Dataset excerpts below:
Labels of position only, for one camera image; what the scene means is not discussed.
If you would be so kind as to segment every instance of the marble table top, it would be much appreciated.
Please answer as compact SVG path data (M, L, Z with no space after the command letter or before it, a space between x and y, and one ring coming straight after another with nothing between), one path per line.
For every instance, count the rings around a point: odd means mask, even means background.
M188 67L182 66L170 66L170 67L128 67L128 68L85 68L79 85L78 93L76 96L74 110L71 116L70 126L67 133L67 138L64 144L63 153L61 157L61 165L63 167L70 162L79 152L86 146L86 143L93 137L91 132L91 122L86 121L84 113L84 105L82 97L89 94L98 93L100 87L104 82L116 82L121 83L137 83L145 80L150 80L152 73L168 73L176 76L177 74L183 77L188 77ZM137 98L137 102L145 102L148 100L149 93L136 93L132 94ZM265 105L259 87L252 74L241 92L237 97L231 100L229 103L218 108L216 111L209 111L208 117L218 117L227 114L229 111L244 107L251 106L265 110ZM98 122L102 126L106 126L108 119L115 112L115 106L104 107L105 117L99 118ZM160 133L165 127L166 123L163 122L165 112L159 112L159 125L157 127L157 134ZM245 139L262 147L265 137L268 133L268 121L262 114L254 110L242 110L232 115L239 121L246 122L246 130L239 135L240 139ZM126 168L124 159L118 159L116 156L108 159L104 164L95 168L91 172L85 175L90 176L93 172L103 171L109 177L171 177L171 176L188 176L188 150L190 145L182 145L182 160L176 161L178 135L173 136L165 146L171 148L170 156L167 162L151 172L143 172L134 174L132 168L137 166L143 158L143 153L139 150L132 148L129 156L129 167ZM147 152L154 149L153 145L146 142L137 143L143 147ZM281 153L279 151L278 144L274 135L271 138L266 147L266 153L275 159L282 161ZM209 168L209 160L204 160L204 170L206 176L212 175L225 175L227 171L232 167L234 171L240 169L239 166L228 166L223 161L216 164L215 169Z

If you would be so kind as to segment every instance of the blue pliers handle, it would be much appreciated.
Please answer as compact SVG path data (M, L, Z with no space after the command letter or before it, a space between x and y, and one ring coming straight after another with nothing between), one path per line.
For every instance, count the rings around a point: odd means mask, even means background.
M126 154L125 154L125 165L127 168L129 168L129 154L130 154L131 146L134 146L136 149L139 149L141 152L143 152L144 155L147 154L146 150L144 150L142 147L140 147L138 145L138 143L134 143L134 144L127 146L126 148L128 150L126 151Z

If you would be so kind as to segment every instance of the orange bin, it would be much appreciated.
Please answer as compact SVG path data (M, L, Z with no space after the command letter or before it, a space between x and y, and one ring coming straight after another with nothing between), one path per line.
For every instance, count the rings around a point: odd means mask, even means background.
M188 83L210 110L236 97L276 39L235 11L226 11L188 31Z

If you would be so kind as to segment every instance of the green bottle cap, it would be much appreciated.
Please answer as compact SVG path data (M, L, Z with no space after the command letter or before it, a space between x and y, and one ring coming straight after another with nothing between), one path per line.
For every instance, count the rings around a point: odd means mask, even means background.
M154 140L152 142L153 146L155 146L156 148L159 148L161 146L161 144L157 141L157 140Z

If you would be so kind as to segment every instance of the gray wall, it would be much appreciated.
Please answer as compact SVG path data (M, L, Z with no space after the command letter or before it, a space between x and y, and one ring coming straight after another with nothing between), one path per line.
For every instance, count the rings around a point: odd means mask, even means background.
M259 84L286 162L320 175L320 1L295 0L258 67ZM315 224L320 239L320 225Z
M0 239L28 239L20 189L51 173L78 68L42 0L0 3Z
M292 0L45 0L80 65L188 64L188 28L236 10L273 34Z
End of Dataset excerpts.
* _Task prompt_: Please copy only the lines from the one with "cap, it would be much appreciated." through the final line of the records above, both ends included.

* _Exercise output_:
If you would be so kind as to segment every instance of the green bottle cap, it would be much appreciated.
Please answer as compact SVG path data (M, L, Z with no space after the command letter or before it, a space between x and y, and one ring coming straight after another with nothing between), one path per line.
For every instance, count the rings around a point: odd means mask, even means background.
M154 140L152 142L153 146L155 146L156 148L159 148L161 146L161 144L157 141L157 140Z

If you would be so kind as to segment every instance of the gray wall, it would be much appreciated.
Please answer as compact SVG path data (M, L, Z with no space after the command letter or before it, a space between x and y, and one ring coming straight after another with nothing between), one path per line.
For every instance, count the rings around a point: odd means mask, even means background.
M259 84L286 162L320 175L320 1L295 0L258 67ZM315 224L320 239L320 225Z
M0 239L28 239L20 189L51 173L78 68L42 0L0 3Z
M292 0L45 0L80 65L188 64L188 28L236 10L273 34Z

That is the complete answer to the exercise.